Last year John Dorman captained a Crimson eleven that repeatedly defeated foes rated stronger on paper, Williams, then Princeton, then Amherst. Already this fall a squad rocked by graduation losses has beaten a favored Amherst team.
The Varsity soccer teams exhibit fighting spirit for 88, minutes; they rarely let down during a game, and the chief reason is that they are fighting for their sport.
Every Sophomore class knows that in its Senior year there may not be any official soccer team, because Harvard may no longer be able to afford it. And for this reason it becomes a point of honor not to let the team down, not to let Jack Carr down, and not to let the H. A. A. down. For it was only very recently that the H. A. A. went to bat to save soccer from the axe of University Hall.
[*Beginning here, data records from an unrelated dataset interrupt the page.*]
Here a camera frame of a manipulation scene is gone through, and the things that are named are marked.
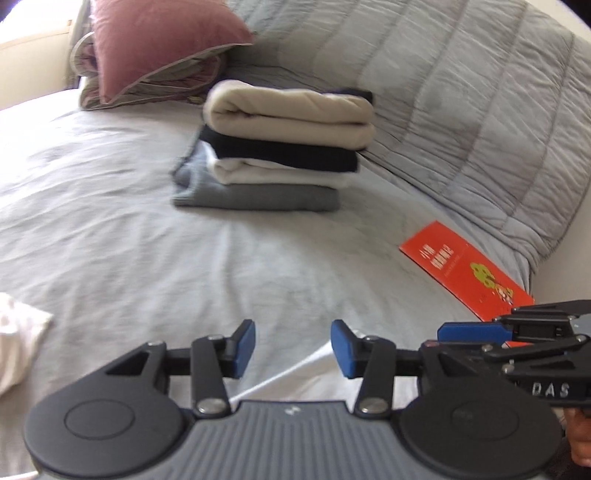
pillow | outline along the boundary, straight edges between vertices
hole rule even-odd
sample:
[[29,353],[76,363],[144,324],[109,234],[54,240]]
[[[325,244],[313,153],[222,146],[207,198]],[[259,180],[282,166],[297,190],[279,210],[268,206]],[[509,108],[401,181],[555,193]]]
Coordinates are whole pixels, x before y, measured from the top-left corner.
[[225,67],[225,53],[204,60],[193,58],[180,61],[157,73],[144,76],[110,103],[100,99],[100,80],[97,68],[94,33],[88,33],[72,50],[72,70],[85,80],[80,89],[82,110],[99,110],[120,105],[191,99],[203,103],[207,91],[218,80]]
[[93,16],[105,104],[179,62],[203,60],[253,40],[222,0],[96,0]]

red card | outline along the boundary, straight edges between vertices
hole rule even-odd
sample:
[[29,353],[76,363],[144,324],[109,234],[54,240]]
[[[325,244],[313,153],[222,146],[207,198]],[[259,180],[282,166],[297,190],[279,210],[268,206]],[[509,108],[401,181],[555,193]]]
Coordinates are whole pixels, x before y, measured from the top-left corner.
[[400,250],[484,322],[534,303],[479,250],[439,222],[426,226]]

beige folded sweater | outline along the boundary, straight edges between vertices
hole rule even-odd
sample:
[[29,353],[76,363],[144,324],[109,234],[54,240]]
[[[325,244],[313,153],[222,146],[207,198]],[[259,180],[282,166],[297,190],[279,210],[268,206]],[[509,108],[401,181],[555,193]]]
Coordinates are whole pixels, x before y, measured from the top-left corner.
[[354,95],[218,83],[203,105],[205,122],[231,137],[361,150],[374,137],[374,107]]

blue gripper pad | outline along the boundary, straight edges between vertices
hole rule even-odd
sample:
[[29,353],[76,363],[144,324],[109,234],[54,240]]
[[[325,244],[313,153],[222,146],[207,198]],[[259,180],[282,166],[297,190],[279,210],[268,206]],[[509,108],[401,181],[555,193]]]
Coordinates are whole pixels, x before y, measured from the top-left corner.
[[254,322],[250,324],[248,330],[242,335],[236,347],[236,359],[234,360],[234,371],[236,378],[241,378],[244,375],[248,362],[252,357],[252,353],[256,345],[256,328]]
[[512,340],[513,332],[501,323],[447,322],[439,327],[440,342],[482,342],[502,345]]
[[346,378],[355,378],[355,358],[353,356],[350,331],[345,330],[344,322],[335,320],[330,325],[330,343],[341,372]]

stack of folded clothes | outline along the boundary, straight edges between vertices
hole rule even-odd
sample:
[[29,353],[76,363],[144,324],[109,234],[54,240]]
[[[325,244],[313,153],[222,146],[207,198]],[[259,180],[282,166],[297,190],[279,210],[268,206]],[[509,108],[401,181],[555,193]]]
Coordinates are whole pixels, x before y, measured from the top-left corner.
[[339,190],[374,137],[371,92],[279,90],[218,83],[205,126],[172,175],[177,206],[338,210]]

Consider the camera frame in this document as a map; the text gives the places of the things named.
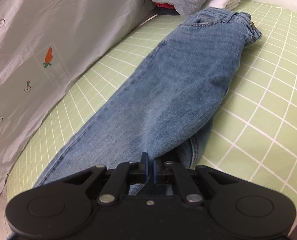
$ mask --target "belt loop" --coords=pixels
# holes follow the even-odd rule
[[[233,15],[235,15],[235,14],[237,14],[237,12],[230,12],[223,20],[222,20],[222,22],[224,22],[224,23],[228,23],[230,20],[231,20],[231,18],[233,17]]]

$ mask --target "jeans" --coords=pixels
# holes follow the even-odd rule
[[[56,154],[35,186],[97,164],[115,168],[170,152],[191,168],[244,47],[261,38],[250,15],[206,8],[188,17],[141,62]]]

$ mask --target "blue denim jeans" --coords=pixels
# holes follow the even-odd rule
[[[206,8],[187,18],[56,154],[35,186],[97,164],[115,168],[172,151],[187,167],[203,152],[212,116],[242,50],[260,39],[250,15]]]

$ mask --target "white folded cloth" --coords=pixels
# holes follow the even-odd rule
[[[207,0],[201,9],[204,9],[206,7],[214,7],[214,8],[225,8],[228,10],[232,10],[236,8],[241,0]]]

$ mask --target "green bedsheet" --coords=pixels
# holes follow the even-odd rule
[[[281,191],[297,206],[297,13],[254,1],[242,1],[236,11],[250,13],[263,38],[244,50],[199,164]],[[8,200],[32,187],[61,147],[182,21],[155,17],[74,84],[13,167]]]

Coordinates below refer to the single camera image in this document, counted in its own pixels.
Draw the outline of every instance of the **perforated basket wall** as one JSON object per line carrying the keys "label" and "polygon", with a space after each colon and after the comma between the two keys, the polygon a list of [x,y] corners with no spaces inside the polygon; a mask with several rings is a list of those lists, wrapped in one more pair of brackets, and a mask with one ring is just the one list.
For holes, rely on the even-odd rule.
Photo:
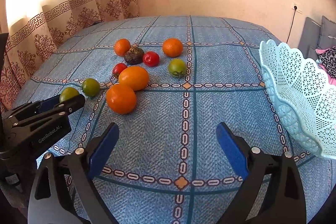
{"label": "perforated basket wall", "polygon": [[263,81],[289,134],[310,153],[336,159],[336,86],[314,60],[273,40],[259,49]]}

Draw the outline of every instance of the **silver rivet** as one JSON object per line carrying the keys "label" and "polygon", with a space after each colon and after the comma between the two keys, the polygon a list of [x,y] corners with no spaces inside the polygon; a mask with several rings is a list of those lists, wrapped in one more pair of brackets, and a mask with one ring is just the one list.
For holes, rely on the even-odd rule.
{"label": "silver rivet", "polygon": [[75,153],[76,153],[77,155],[83,154],[83,153],[84,153],[84,148],[83,148],[83,147],[77,148],[77,149],[75,150]]}
{"label": "silver rivet", "polygon": [[50,152],[47,152],[47,153],[44,154],[43,157],[44,157],[45,159],[48,159],[48,158],[51,157],[51,153],[50,153]]}
{"label": "silver rivet", "polygon": [[260,153],[260,149],[259,149],[259,147],[256,147],[256,146],[252,147],[252,148],[251,148],[251,151],[252,151],[252,153],[254,153],[254,154],[259,154],[259,153]]}
{"label": "silver rivet", "polygon": [[289,152],[289,151],[286,151],[286,152],[285,152],[285,156],[286,156],[287,158],[291,158],[291,157],[292,157],[292,153]]}

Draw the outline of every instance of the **green tomato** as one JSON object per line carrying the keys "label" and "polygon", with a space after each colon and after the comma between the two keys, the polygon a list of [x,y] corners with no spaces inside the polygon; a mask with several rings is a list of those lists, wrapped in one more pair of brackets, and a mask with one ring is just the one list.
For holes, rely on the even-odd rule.
{"label": "green tomato", "polygon": [[59,97],[59,102],[60,103],[64,102],[64,101],[66,101],[66,100],[68,100],[72,97],[75,97],[78,94],[79,94],[78,90],[69,86],[62,91],[62,93]]}
{"label": "green tomato", "polygon": [[83,92],[87,97],[95,97],[100,91],[100,85],[97,80],[92,78],[87,78],[83,84]]}
{"label": "green tomato", "polygon": [[185,72],[187,67],[183,60],[179,58],[174,58],[169,62],[168,71],[169,73],[176,78],[183,78],[185,76]]}

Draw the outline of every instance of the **yellow-orange tomato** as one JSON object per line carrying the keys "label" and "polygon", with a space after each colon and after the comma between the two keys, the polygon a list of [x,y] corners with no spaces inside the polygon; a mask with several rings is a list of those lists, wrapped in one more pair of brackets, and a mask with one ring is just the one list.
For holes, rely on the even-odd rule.
{"label": "yellow-orange tomato", "polygon": [[131,48],[130,42],[126,38],[119,39],[114,44],[114,51],[117,55],[124,57],[125,53]]}
{"label": "yellow-orange tomato", "polygon": [[183,51],[183,45],[177,38],[168,38],[162,45],[162,50],[168,57],[177,57]]}
{"label": "yellow-orange tomato", "polygon": [[119,83],[128,85],[134,91],[142,90],[146,87],[149,81],[148,72],[139,66],[131,66],[124,69],[118,77]]}
{"label": "yellow-orange tomato", "polygon": [[134,91],[127,85],[112,85],[106,92],[107,105],[118,114],[131,112],[136,104],[137,97]]}

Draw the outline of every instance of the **electrical outlet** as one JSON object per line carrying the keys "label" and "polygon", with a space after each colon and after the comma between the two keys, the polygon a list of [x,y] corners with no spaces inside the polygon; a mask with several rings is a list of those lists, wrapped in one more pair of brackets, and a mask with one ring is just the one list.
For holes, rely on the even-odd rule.
{"label": "electrical outlet", "polygon": [[292,2],[292,9],[293,9],[293,10],[295,10],[295,9],[294,9],[294,6],[297,7],[296,11],[297,11],[298,13],[302,14],[301,4],[298,3],[297,1],[293,1],[293,2]]}

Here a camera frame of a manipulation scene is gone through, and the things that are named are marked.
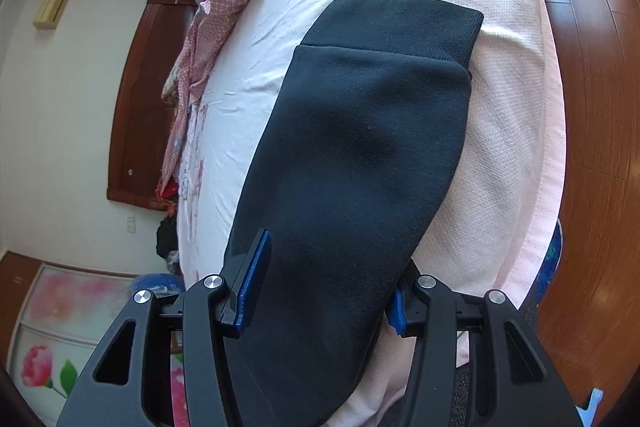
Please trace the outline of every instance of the bed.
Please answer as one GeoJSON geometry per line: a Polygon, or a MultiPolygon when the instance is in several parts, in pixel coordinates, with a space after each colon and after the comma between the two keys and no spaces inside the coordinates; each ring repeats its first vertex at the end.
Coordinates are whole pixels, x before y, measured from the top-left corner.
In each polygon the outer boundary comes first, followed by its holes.
{"type": "MultiPolygon", "coordinates": [[[[330,1],[251,0],[218,57],[180,166],[178,238],[188,285],[220,270],[293,48],[330,1]]],[[[457,291],[499,287],[519,304],[546,252],[564,180],[564,103],[547,6],[449,1],[479,9],[485,20],[470,65],[461,162],[414,260],[457,291]]],[[[328,425],[375,425],[403,393],[412,347],[384,329],[361,385],[328,425]]],[[[459,363],[466,357],[461,338],[459,363]]]]}

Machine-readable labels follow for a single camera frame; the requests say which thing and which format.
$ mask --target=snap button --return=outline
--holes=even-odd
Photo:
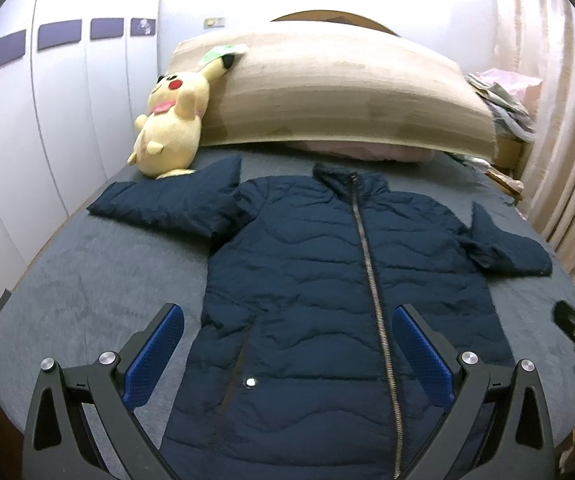
[[[258,381],[254,377],[247,377],[245,378],[244,385],[248,390],[251,390],[254,386],[256,386],[257,382]]]

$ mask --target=blue textured pad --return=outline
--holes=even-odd
[[[448,410],[454,402],[452,373],[404,308],[392,316],[392,334],[414,370],[429,402]]]
[[[174,305],[134,359],[124,381],[123,402],[129,410],[148,402],[183,335],[184,326],[183,311]]]

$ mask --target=wall socket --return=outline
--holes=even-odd
[[[225,26],[226,26],[226,19],[224,17],[206,18],[205,20],[203,20],[203,28],[216,28]]]

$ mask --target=quilted puffer jacket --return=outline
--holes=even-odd
[[[481,272],[545,275],[549,256],[477,204],[468,228],[379,174],[317,165],[240,184],[240,164],[112,184],[89,207],[212,242],[161,452],[183,480],[396,478],[442,412],[392,338],[393,309],[411,303],[459,351],[512,365]]]

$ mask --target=beige curtain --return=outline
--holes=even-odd
[[[543,79],[536,142],[523,155],[519,209],[575,267],[575,9],[568,0],[498,0],[494,65]]]
Good or bad football teams, highly or only averagely publicized football teams, fighting football teams or "take it lying down" teams, Harvard can always rely on one of the country's hardest trying and winning soccer teams.
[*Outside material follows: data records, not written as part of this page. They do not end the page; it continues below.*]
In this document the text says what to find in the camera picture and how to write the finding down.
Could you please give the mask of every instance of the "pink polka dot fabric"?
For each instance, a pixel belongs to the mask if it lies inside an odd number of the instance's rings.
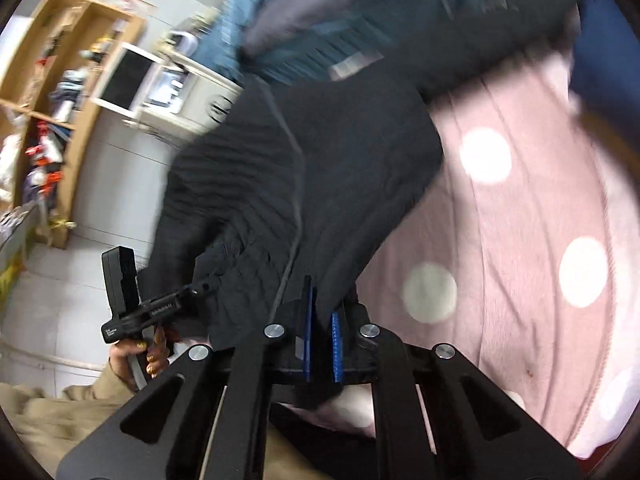
[[[559,55],[520,60],[433,107],[443,171],[358,294],[405,342],[455,345],[585,458],[640,397],[640,215],[567,78]]]

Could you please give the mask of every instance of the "black garment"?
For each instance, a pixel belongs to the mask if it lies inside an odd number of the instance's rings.
[[[309,274],[327,326],[442,163],[423,101],[556,34],[576,0],[507,1],[425,31],[345,81],[249,80],[225,123],[174,160],[145,295],[215,273],[220,286],[198,312],[222,349],[268,320],[285,282],[282,299],[299,298]]]

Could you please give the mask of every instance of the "white cable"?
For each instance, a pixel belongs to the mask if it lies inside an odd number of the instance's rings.
[[[54,365],[69,366],[71,368],[81,368],[82,370],[92,370],[94,372],[101,372],[104,370],[104,365],[94,365],[91,363],[83,363],[80,361],[73,361],[71,359],[63,359],[62,357],[56,357],[53,355],[42,355],[21,348],[16,348],[12,344],[8,343],[2,336],[0,336],[0,348],[7,349],[9,353],[14,352],[16,354],[24,355],[37,361],[43,361]]]

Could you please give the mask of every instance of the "khaki jacket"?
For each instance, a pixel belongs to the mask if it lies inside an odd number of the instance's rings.
[[[47,397],[40,388],[0,383],[2,410],[31,454],[52,476],[62,457],[132,396],[109,366],[92,386],[70,386],[60,399]],[[267,435],[264,478],[330,480],[273,428]]]

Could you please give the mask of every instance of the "blue fabric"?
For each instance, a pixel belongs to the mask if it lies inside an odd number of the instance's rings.
[[[202,38],[193,59],[242,84],[243,72],[269,81],[325,80],[328,69],[345,58],[397,43],[447,16],[442,0],[361,0],[336,20],[321,23],[292,41],[242,65],[244,28],[264,0],[225,0],[211,33]],[[481,10],[504,0],[446,0],[452,12]]]
[[[614,0],[587,0],[570,89],[640,152],[640,41]]]

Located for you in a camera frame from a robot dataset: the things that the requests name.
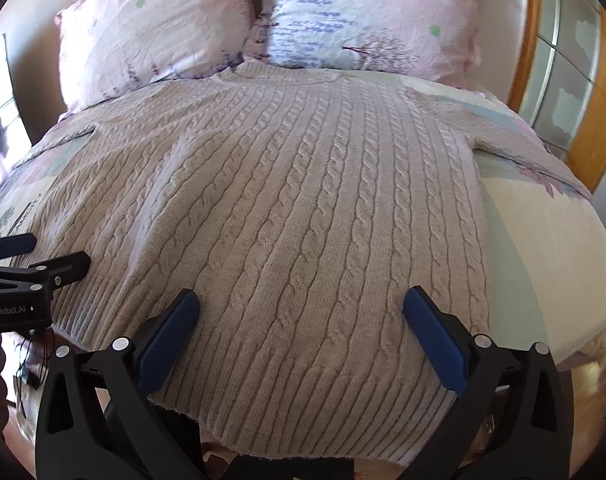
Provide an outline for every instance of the floral pillow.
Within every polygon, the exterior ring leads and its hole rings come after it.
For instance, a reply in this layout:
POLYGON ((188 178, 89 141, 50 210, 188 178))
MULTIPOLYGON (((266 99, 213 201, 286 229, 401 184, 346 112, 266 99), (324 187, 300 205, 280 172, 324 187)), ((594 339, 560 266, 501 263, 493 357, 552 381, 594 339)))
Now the floral pillow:
POLYGON ((262 0, 246 58, 375 70, 465 87, 480 0, 262 0))
POLYGON ((61 10, 59 72, 68 113, 161 79, 242 62, 250 0, 80 0, 61 10))

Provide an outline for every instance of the headboard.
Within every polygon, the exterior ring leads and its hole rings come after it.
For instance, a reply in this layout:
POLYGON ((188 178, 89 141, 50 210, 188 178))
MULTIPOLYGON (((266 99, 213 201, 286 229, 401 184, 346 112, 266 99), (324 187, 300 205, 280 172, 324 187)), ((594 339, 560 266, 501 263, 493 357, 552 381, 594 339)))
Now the headboard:
MULTIPOLYGON (((7 0, 0 12, 6 35, 16 103, 26 130, 38 141, 65 111, 58 83, 58 29, 55 14, 76 0, 7 0)), ((483 64, 474 78, 507 101, 521 46, 528 0, 484 0, 480 43, 483 64)))

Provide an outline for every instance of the bed sheet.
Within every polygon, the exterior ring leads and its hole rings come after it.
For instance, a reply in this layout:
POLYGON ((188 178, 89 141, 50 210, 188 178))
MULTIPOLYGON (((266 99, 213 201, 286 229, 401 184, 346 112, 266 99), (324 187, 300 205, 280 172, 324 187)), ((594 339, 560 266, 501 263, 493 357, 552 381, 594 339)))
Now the bed sheet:
MULTIPOLYGON (((341 73, 438 96, 540 143, 525 121, 486 92, 387 73, 341 73)), ((90 134, 28 155, 10 175, 0 189, 0 236, 29 231, 31 211, 90 134)), ((485 152, 476 152, 476 160, 494 271, 490 335, 509 348, 543 341, 557 363, 577 356, 606 360, 606 231, 596 212, 569 187, 512 161, 485 152)))

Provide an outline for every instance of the tree print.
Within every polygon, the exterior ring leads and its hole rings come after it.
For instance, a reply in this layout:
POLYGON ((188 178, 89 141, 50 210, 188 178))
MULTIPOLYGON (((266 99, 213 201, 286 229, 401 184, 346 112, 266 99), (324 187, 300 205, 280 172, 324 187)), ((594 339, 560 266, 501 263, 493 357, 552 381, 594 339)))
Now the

Attention to Younger Players
Success that has come to Coach Carr's elevens in recent years is in large part also attribute to his system of developing younger players. When a small coaching staff is handling a large squad, a coach can choose one of two methods; he can either let his younger men go and concentrate on bringing along those whom he already knows as better than average or average, or risking immediate victory, he can build for the future by devoting time and effort to the younger men. Coach Carr has chosen this second method, and six present first team players bear witness to its efficaciousness.
Goalie Put Williams, a Sophomore, heads this list. A capable performer but temperamental, Williams has by careful attention from Coaches Carr and MacDonald, been developed into a potential star performer. In his two starts of the season to date he has been unscored on. Two other notable cases among the Sophomores are those of Dick Lewis and Bernard Jacobson. When practice opened two and a half weeks age, both men were far behind many other players in knowledge of strategy and execution of tactics, but the coach has already had his patience rewarded by the speed and aggressiveness of Lewis and the steadiness of Jacobson in the Amherst game. Before the end of the season both men may be in the actual starting lineup.
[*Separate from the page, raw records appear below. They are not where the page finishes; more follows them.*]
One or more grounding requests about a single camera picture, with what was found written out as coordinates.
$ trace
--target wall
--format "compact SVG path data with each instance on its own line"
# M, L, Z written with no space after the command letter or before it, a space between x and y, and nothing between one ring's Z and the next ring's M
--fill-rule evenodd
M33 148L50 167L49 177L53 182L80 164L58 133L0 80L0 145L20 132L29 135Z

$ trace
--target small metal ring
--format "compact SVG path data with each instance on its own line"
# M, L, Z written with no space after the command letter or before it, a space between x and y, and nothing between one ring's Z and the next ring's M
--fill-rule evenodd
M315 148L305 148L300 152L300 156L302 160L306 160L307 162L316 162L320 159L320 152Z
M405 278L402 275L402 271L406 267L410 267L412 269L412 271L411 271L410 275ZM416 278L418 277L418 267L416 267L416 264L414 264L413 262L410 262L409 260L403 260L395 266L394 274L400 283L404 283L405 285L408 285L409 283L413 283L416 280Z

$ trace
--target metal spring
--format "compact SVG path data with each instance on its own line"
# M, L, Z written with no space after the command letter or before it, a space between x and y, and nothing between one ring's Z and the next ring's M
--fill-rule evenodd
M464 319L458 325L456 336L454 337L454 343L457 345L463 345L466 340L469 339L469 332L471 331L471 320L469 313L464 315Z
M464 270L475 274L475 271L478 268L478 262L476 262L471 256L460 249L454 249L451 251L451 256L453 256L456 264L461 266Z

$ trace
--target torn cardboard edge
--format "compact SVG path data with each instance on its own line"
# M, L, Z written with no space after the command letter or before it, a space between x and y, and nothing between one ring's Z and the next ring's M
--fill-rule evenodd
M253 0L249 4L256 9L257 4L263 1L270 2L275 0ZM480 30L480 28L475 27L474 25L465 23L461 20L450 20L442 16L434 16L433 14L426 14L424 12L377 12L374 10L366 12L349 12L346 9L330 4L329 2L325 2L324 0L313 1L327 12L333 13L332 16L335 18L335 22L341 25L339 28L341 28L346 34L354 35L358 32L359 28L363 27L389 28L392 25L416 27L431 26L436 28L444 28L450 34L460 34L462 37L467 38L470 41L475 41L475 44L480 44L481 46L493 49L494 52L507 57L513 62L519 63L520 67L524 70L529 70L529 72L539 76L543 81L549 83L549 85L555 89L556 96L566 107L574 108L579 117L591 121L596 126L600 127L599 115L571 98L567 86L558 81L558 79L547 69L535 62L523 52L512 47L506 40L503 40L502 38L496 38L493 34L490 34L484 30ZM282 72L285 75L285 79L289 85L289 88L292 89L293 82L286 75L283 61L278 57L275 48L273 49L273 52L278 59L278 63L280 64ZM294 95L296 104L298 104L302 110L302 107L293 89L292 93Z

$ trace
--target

Among other Varsity men, whose successful development has resulted largely from Carr's spotting their innate ability early and working to bring it out, are halfback Bob Scott and right outside Don Sleeper, both Juniors, and halfback Austin Scott, a Senior and former Junior Varsity player.
It is perhaps Austy who most obviously bears out one of the guiding principles of the soccer team's continued success: "If you're not a Senior and you've got fight and a desire to learn, the Coach will go more than half way to have you ready for Varsity play when you are a Senior, if not before."